> **EXERCISE INSTRUCTIONS**: Print the data that follows, exactly and completely.

> **DATA FOR THIS TASK**:
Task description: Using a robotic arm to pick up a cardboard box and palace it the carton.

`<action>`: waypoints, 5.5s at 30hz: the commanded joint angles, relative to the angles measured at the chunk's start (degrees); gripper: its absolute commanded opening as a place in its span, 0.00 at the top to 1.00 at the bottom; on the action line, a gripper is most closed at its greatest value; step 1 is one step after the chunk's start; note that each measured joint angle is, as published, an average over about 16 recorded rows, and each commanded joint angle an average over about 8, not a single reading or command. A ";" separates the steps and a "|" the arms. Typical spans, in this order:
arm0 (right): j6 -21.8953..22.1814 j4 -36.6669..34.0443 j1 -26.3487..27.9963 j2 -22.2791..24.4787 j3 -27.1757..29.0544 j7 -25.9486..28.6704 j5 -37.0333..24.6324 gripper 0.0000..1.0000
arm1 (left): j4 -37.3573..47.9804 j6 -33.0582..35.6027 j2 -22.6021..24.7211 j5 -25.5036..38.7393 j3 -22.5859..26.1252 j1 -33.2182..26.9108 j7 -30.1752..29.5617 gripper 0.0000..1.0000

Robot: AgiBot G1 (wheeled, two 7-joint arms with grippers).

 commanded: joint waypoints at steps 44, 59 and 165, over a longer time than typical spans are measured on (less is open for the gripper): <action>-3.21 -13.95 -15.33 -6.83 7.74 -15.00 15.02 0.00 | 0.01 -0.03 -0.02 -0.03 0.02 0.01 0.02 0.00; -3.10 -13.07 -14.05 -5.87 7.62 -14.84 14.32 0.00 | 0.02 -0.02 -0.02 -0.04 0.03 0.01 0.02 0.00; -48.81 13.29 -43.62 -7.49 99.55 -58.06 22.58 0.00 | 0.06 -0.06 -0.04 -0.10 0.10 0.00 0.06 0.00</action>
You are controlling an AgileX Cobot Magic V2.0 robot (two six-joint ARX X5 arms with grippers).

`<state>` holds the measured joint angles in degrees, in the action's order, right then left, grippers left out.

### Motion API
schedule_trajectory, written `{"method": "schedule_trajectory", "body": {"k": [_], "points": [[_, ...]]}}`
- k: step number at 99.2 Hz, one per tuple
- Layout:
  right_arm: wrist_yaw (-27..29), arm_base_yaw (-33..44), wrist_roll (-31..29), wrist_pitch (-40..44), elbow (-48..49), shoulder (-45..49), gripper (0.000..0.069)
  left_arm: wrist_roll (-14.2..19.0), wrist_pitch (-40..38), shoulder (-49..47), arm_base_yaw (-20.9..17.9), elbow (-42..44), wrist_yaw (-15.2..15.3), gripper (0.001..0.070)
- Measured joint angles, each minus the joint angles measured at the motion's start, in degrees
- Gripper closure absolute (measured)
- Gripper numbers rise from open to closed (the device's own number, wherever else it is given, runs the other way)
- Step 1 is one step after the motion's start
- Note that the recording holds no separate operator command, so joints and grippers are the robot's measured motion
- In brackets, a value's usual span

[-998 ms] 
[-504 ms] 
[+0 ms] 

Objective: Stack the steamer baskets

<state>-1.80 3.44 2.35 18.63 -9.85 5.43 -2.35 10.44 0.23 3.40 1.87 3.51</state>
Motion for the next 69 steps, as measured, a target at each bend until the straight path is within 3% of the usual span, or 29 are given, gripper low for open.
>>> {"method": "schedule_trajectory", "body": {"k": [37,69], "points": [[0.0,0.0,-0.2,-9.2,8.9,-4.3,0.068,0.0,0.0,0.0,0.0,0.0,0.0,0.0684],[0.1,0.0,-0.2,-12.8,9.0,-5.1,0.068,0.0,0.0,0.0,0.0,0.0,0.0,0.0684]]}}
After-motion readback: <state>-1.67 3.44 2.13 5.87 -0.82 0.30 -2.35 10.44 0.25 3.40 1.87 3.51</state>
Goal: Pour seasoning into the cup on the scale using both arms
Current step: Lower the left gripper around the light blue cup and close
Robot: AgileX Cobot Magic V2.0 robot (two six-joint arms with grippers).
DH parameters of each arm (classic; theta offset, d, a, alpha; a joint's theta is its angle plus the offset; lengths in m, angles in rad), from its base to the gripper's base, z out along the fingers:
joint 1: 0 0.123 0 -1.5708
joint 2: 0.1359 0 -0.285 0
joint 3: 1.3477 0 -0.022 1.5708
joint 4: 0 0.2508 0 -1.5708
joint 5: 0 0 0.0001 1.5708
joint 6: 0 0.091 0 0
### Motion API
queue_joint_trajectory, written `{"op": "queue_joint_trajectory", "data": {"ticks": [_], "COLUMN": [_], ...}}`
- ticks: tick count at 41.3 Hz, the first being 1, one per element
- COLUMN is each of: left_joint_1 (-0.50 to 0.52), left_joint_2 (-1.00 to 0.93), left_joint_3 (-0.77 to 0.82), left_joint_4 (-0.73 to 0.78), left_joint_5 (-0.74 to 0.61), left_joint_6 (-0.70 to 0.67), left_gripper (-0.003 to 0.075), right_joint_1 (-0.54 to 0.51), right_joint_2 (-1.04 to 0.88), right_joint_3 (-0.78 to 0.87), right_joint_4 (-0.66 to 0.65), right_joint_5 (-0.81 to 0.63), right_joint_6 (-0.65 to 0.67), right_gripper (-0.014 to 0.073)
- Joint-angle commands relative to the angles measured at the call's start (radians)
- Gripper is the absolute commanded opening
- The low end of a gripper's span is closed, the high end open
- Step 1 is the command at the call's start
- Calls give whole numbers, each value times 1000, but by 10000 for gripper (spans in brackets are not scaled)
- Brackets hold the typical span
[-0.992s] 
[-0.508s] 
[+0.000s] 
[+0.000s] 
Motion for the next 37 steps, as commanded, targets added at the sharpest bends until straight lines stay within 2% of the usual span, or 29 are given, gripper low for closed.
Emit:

> **REPLY TO THE EXERCISE**:
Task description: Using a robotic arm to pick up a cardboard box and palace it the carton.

`<action>`: waypoints, 5.5s at 30hz: the commanded joint angles, relative to the angles measured at the chunk's start (degrees); gripper: its absolute commanded opening as a place in its span, 0.00 at the top to 1.00 at the bottom; on the action line, a gripper is most closed at its greatest value; step 1 is one step after the chunk's start; note that each measured joint angle is, as published, an average over about 16 recorded rows, and each commanded joint angle an average over about 8, not a single reading or command. A ";" separates the steps and a "|" the arms. Typical spans, in this order:
arm0 (right): j6 -21.8953..22.1814 j4 -36.6669..34.0443 j1 -26.3487..27.9963 j2 -22.2791..24.4787 j3 -27.1757..29.0544 j7 -25.9486..28.6704 j5 -37.0333..24.6324 gripper 0.0000..1.0000
arm1 (left): j4 -37.3573..47.9804 j6 -33.0582..35.6027 j2 -22.6021..24.7211 j5 -25.5036..38.7393 j3 -22.5859..26.1252 j1 -33.2182..26.9108 j7 -30.1752..29.5617 gripper 0.0000..1.0000

Robot: AgiBot G1 (wheeled, two 7-joint arms with grippers).

 commanded: joint waypoints at steps 44, 59 and 165, over a longer time than typical spans are measured on (less is open for the gripper): <action>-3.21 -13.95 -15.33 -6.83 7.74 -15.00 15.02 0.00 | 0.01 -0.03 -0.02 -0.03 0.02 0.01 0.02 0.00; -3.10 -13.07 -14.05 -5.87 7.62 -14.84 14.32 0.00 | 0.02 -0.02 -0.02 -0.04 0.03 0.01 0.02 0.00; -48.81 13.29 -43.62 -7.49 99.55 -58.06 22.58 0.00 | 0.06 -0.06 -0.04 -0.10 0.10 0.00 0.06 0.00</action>
You are controlling an AgileX Cobot Magic V2.0 robot (two six-joint ARX X5 arms with grippers).

`<state>` holds the measured joint angles in degrees, in the action's order, right then left, grippers left out.

### Motion API
schedule_trajectory, written `{"method": "schedule_trajectory", "body": {"k": [_], "points": [[_, ...]]}}`
- k: step number at 99.2 Hz, one per tuple
- Layout:
  right_arm: wrist_yaw (-27..29), arm_base_yaw (-33..44), wrist_roll (-31..29), wrist_pitch (-40..44), elbow (-48..49), shoulder (-45..49), gripper (0.000..0.069)
  left_arm: wrist_roll (-14.2..19.0), wrist_pitch (-40..38), shoulder (-49..47), arm_base_yaw (-20.9..17.9), elbow (-42..44), wrist_yaw (-15.2..15.3), gripper (0.001..0.070)
- Measured joint angles, each minus the joint angles measured at the motion's start, in degrees
- Gripper closure absolute (measured)
- Gripper numbers rise from open to closed (the device's own number, wherever else it is given, runs the other way)
- Step 1 is one step after the motion's start
- Note that the recording holds no separate operator command, so joints and grippers are the robot's measured motion
- In brackets, a value's usual span

[-998 ms] 
[-504 ms] 
[+0 ms] 

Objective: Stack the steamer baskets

<state>-1.80 3.44 2.35 18.63 -9.85 5.43 -2.35 10.44 0.23 3.40 1.87 3.51</state>
Motion for the next 69 steps, as measured, a target at each bend until the straight path is within 3% of the usual span, or 29 are given, gripper low for open.
>>> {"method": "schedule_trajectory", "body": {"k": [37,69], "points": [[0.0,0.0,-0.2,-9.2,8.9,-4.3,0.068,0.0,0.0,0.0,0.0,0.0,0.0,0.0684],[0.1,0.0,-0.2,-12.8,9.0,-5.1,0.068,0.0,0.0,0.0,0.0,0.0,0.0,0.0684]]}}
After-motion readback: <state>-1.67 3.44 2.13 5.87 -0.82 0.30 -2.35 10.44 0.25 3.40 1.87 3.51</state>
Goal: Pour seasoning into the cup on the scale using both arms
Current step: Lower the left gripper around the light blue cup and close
Robot: AgileX Cobot Magic V2.0 robot (two six-joint arms with grippers).
DH parameters of each arm (classic; theta offset, d, a, alpha; a joint's theta is its angle plus the offset; lengths in m, angles in rad), from its base to the gripper's base, z out along the fingers:
joint 1: 0 0.123 0 -1.5708
joint 2: 0.1359 0 -0.285 0
joint 3: 1.3477 0 -0.022 1.5708
joint 4: 0 0.2508 0 -1.5708
joint 5: 0 0 0.0001 1.5708
joint 6: 0 0.091 0 0
### Motion API
queue_joint_trajectory, written `{"op": "queue_joint_trajectory", "data": {"ticks": [_], "COLUMN": [_], ...}}`
- ticks: tick count at 41.3 Hz, the first being 1, one per element
- COLUMN is each of: left_joint_1 (-0.50 to 0.52), left_joint_2 (-1.00 to 0.93), left_joint_3 (-0.77 to 0.82), left_joint_4 (-0.73 to 0.78), left_joint_5 (-0.74 to 0.61), left_joint_6 (-0.70 to 0.67), left_gripper (-0.003 to 0.075), right_joint_1 (-0.54 to 0.51), right_joint_2 (-1.04 to 0.88), right_joint_3 (-0.78 to 0.87), right_joint_4 (-0.66 to 0.65), right_joint_5 (-0.81 to 0.63), right_joint_6 (-0.65 to 0.67), right_gripper (-0.014 to 0.073)
- Joint-angle commands relative to the angles measured at the call's start (radians)
- Gripper is the absolute commanded opening
- The low end of a gripper's span is closed, the high end open
- Step 1 is the command at the call's start
- Calls give whole numbers, each value times 1000, but by 10000 for gripper (spans in brackets are not scaled)
- Brackets hold the typical span
[-0.992s] 
[-0.508s] 
[+0.000s] 
[+0.000s] 
Motion for the next 37 steps, as commanded, targets added at the sharpest bends until straight lines stay within 2% of the usual span, or 29 are given, gripper low for closed.
Emit:

The exercise is done, with nothing left to add.